** Assigned task **
Extract all lines in the data that contain the word "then".
-----
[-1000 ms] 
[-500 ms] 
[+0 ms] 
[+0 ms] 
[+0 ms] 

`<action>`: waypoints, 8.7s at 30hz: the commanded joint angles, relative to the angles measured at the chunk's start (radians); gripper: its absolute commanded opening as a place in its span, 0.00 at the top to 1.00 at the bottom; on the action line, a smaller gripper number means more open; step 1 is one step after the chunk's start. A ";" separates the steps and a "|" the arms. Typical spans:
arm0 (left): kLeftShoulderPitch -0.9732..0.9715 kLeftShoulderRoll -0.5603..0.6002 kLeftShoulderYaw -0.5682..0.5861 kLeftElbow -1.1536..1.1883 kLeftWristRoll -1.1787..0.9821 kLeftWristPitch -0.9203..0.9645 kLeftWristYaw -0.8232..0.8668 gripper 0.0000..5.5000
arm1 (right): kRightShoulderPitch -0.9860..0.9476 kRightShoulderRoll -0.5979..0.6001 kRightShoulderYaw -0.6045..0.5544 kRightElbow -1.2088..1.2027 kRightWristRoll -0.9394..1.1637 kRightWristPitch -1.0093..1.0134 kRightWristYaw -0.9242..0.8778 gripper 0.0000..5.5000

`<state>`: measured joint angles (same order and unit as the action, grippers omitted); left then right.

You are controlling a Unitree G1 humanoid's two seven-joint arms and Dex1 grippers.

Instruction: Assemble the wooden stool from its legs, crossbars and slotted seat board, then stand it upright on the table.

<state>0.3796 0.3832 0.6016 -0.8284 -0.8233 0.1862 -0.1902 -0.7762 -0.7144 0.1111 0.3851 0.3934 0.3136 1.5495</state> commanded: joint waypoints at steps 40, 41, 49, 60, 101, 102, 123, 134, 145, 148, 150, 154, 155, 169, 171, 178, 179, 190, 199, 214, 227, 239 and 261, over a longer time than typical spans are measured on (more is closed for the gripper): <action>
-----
** Solution to the exercise **
`<state>`: measured joint angles (same order and unit as the action, grippers omitted); left then right.
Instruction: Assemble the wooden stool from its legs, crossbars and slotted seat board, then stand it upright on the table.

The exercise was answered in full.